Your objective — From the listing below, pull out the lines that hold "target".

Recorded information —

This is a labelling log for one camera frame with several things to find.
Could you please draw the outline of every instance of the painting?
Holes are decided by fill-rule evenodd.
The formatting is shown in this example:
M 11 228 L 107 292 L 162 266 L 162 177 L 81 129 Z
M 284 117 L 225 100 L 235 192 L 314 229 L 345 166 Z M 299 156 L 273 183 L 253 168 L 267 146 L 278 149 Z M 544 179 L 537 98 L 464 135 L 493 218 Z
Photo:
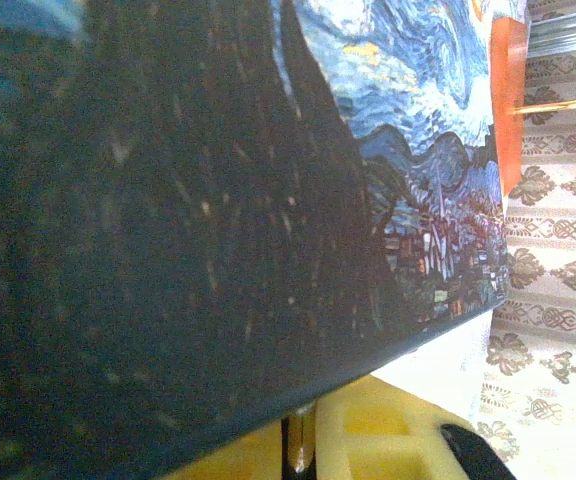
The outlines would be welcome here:
M 163 475 L 503 301 L 481 2 L 76 3 L 0 0 L 6 465 Z

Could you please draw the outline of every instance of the white surface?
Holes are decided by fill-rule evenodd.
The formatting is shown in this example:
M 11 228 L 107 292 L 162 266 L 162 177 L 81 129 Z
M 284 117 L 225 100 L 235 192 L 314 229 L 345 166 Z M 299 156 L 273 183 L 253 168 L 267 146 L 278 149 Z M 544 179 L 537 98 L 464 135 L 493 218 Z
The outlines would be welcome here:
M 472 422 L 479 411 L 492 310 L 372 374 Z

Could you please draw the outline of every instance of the yellow foam block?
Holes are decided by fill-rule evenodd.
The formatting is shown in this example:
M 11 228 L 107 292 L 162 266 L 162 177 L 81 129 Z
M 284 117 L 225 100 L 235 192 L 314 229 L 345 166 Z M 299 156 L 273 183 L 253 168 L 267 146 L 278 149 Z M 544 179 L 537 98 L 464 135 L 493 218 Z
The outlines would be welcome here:
M 468 480 L 440 427 L 456 415 L 367 376 L 317 403 L 318 480 Z
M 159 480 L 280 480 L 281 422 L 274 422 Z

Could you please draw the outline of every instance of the canvas print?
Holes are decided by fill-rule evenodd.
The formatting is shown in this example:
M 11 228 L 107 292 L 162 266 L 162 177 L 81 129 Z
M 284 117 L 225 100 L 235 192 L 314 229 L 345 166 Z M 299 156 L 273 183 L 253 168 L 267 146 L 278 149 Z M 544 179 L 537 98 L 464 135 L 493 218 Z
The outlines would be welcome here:
M 0 0 L 0 472 L 163 475 L 501 303 L 490 3 Z

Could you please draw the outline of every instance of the orange object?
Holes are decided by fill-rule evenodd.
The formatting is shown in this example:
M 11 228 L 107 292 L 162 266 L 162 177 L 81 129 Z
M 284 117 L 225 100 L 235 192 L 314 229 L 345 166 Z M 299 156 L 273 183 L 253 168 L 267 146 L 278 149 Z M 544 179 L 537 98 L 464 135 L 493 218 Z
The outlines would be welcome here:
M 499 176 L 504 195 L 521 177 L 521 138 L 524 119 L 514 110 L 524 103 L 524 77 L 528 53 L 526 26 L 512 18 L 493 22 L 490 37 L 490 83 Z

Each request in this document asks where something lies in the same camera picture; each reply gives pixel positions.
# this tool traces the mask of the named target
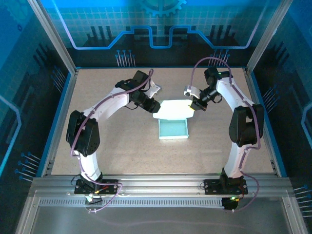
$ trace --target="metal profile bar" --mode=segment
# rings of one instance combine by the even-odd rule
[[[72,61],[62,39],[60,38],[56,28],[54,27],[53,23],[51,22],[44,6],[38,0],[28,0],[31,8],[33,9],[34,13],[36,14],[38,20],[40,21],[41,25],[43,26],[45,32],[47,33],[49,39],[53,43],[54,47],[56,48],[60,58],[63,60],[64,64],[68,71],[73,75],[76,72],[76,66]]]
[[[66,83],[62,92],[62,95],[60,97],[57,112],[55,114],[51,131],[49,133],[49,137],[47,139],[47,143],[45,145],[43,156],[40,161],[40,165],[37,172],[37,177],[45,176],[46,171],[49,166],[49,162],[53,160],[56,156],[62,130],[65,124],[67,112],[69,109],[69,104],[74,92],[75,83],[77,80],[77,75],[71,76],[66,79]]]
[[[277,28],[281,24],[292,2],[293,0],[282,0],[279,6],[277,7],[276,11],[274,12],[266,30],[264,31],[257,47],[255,48],[247,64],[248,73],[251,73],[254,70],[263,52],[265,51],[272,37],[276,33]]]
[[[31,233],[39,207],[39,202],[40,198],[37,196],[28,197],[26,199],[24,209],[19,219],[19,224],[15,231],[16,234]]]
[[[291,227],[292,233],[308,234],[302,213],[295,197],[283,197],[285,212]]]
[[[284,197],[293,195],[288,178],[280,178],[274,174],[251,174],[258,179],[260,191],[258,197]],[[29,196],[40,197],[83,197],[74,195],[74,186],[70,184],[72,175],[47,176],[34,178]],[[218,179],[216,174],[165,174],[165,175],[106,175],[105,179],[117,179],[123,184],[121,196],[129,197],[228,197],[228,195],[205,195],[200,184],[204,179]],[[245,178],[249,193],[245,197],[253,197],[256,183]]]
[[[255,103],[262,103],[263,104],[263,101],[261,100],[262,98],[259,97],[257,94],[256,87],[255,87],[255,84],[253,82],[253,78],[252,78],[251,74],[245,73],[245,78],[246,78],[246,82],[247,82],[248,89],[250,91],[250,95],[252,97],[252,100]],[[286,176],[285,167],[284,167],[282,162],[279,163],[277,160],[276,154],[279,154],[279,151],[275,152],[275,149],[274,149],[274,146],[272,143],[272,139],[271,139],[270,133],[269,133],[268,123],[266,121],[264,122],[263,132],[264,132],[264,134],[263,134],[264,142],[265,142],[267,149],[269,151],[269,155],[274,162],[276,173],[279,177],[285,177]]]

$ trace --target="blue pin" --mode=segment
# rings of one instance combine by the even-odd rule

Answer below —
# this tool traces the mask of the named target
$ trace --target="metal profile bar" --mode=segment
$ trace --target="blue pin" --mode=segment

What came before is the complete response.